* **Required action**
Every line below must be reproduced exactly. Copy them all.

* **Supplied data**
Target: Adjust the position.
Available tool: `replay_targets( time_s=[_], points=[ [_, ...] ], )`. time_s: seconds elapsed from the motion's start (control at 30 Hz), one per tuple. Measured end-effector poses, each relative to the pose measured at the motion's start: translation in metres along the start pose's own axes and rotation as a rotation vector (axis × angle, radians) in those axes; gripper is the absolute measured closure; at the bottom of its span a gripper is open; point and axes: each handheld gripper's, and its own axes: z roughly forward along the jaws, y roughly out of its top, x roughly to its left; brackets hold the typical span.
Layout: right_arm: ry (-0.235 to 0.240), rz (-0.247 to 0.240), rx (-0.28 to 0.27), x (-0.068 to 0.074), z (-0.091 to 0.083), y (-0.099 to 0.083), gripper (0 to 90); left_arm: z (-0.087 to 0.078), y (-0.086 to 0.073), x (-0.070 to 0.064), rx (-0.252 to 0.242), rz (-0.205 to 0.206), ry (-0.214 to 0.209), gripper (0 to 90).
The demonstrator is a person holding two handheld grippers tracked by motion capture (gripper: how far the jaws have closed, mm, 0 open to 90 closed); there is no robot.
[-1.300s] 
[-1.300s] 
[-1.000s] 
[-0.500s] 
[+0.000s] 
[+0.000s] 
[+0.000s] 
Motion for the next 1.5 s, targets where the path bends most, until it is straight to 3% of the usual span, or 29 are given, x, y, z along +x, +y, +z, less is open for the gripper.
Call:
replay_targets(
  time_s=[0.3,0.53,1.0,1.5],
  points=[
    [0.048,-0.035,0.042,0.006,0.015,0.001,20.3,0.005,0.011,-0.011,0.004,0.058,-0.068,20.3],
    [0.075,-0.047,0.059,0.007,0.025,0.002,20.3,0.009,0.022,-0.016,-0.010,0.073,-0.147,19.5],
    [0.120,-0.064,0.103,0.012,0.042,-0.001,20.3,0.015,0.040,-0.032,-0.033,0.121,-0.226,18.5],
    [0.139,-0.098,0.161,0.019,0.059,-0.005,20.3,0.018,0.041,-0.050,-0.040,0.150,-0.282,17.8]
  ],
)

* **Written response**
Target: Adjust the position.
Available tool: `replay_targets( time_s=[_], points=[ [_, ...] ], )`. time_s: seconds elapsed from the motion's start (control at 30 Hz), one per tuple. Measured end-effector poses, each relative to the pose measured at the motion's start: translation in metres along the start pose's own axes and rotation as a rotation vector (axis × angle, radians) in those axes; gripper is the absolute measured closure; at the bottom of its span a gripper is open; point and axes: each handheld gripper's, and its own axes: z roughly forward along the jaws, y roughly out of its top, x roughly to its left; brackets hold the typical span.
Layout: right_arm: ry (-0.235 to 0.240), rz (-0.247 to 0.240), rx (-0.28 to 0.27), x (-0.068 to 0.074), z (-0.091 to 0.083), y (-0.099 to 0.083), gripper (0 to 90); left_arm: z (-0.087 to 0.078), y (-0.086 to 0.073), x (-0.070 to 0.064), rx (-0.252 to 0.242), rz (-0.205 to 0.206), ry (-0.214 to 0.209), gripper (0 to 90).
The demonstrator is a person holding two handheld grippers tracked by motion capture (gripper: how far the jaws have closed, mm, 0 open to 90 closed); there is no robot.
[-1.300s] 
[-1.300s] 
[-1.000s] 
[-0.500s] 
[+0.000s] 
[+0.000s] 
[+0.000s] 
Motion for the next 1.5 s, targets where the path bends most, until it is straight to 3% of the usual span, or 29 are given, x, y, z along +x, +y, +z, less is open for the gripper.
Call:
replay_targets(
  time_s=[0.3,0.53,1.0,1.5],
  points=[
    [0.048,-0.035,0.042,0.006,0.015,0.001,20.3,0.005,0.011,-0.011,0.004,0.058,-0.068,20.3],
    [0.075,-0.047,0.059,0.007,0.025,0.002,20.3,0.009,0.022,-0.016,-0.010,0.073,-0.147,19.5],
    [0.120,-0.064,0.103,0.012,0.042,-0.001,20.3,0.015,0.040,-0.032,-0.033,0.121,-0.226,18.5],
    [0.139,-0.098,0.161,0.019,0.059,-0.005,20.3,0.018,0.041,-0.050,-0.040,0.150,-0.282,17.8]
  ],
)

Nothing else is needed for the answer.